Alina s’immobilisa. Son cœur battait si fort qu’elle avait du mal à respirer. Des larmes roulèrent sur ses joues. Elle regarda Sergueï, qui souriait simplement, les lèvres légèrement relevées.

— Mais maman et papa doivent être mariés, non ? — continua Katia en levant vers Alina ses grands yeux. — Papa veut t’épouser ! Tu acceptes, maman ?

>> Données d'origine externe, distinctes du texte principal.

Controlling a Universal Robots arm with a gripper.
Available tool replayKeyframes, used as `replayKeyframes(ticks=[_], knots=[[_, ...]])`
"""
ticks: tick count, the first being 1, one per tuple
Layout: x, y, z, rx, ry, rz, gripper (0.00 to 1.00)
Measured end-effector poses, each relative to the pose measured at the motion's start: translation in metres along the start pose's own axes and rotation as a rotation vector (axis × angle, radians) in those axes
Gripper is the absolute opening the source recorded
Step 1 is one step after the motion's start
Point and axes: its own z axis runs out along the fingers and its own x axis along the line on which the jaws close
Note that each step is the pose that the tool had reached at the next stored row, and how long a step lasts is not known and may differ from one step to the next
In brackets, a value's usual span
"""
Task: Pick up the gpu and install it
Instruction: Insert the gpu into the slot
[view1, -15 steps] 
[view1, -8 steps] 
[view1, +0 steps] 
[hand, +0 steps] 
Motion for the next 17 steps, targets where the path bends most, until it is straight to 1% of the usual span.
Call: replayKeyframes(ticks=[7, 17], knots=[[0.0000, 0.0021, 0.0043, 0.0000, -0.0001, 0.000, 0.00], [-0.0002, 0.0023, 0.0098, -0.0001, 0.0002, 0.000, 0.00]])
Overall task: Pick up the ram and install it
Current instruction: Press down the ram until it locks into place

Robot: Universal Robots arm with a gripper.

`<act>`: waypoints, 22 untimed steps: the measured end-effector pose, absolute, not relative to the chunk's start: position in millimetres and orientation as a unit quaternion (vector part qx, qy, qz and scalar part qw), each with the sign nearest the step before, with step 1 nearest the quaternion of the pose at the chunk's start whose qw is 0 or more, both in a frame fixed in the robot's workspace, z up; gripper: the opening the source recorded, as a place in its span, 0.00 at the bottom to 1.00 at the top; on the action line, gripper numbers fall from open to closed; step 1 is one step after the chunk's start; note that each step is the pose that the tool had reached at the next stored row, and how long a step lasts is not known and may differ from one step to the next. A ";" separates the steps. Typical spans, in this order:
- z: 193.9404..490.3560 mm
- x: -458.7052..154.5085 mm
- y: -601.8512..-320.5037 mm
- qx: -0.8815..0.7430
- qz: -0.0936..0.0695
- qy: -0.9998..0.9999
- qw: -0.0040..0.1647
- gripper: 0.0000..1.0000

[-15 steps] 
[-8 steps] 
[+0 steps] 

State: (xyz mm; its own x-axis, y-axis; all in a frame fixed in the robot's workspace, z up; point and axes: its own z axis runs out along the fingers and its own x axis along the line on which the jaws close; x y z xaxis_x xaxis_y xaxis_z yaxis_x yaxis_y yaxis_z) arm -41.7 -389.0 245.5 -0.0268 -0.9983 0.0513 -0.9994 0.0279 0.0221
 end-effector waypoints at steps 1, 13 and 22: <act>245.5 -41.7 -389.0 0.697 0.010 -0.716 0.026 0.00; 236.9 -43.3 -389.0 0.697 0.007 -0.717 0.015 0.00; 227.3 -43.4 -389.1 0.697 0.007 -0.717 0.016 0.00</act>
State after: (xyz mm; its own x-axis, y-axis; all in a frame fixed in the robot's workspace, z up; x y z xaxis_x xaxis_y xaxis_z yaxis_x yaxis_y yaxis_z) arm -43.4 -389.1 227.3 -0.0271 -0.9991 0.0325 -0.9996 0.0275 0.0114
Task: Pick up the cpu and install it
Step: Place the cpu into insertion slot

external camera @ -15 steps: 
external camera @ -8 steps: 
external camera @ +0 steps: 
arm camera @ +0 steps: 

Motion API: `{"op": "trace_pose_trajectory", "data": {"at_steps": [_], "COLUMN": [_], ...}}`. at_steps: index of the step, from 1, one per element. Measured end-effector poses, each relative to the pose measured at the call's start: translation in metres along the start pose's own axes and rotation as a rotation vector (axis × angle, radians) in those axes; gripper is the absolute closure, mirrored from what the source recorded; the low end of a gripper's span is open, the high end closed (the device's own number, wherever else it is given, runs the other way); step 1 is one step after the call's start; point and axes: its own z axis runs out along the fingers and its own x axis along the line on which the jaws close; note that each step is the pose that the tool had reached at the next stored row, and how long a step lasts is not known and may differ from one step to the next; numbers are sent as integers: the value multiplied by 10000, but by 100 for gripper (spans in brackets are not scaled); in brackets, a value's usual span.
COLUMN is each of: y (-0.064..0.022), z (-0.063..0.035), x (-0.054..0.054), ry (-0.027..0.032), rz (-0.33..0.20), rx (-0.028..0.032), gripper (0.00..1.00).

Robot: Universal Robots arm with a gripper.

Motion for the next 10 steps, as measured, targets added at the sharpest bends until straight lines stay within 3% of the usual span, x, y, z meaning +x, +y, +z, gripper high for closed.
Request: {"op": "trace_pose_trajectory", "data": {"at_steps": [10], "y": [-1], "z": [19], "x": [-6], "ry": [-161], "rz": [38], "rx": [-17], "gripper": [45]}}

Alina ne put retenir ses larmes. Elle serra sa fille contre elle, respirant son odeur d’enfant, lui baisant les cheveux, la serrant encore et encore dans ses bras. Katia lui semblait le trésor le plus précieux au monde.

— Je t’aime, — murmura la fillette en souriant. — Merci d’être descendue jusqu’à nous. Mais tu n’as pas encore répondu… Vas-tu épouser papa ?

— Katia, — dit Sergueï avec une légère réprimande. — On répète : « épouser papa », pas « se marier ».

Alina éclata de rire. Son rire fut repris par Sergueï et Katia. À ce moment-là, elle sentit que son cœur débordait de bonheur.

— Oui, — dit-elle en souriant à travers ses larmes. — Bien sûr que oui.

Sergueï se joignit à leur étreinte, serrant dans ses bras sa petite princesse et la femme qui était devenue pour lui plus qu’une nounou, une part de sa famille. À cet instant, Alina comprit que sa vie avait enfin retrouvé un sens.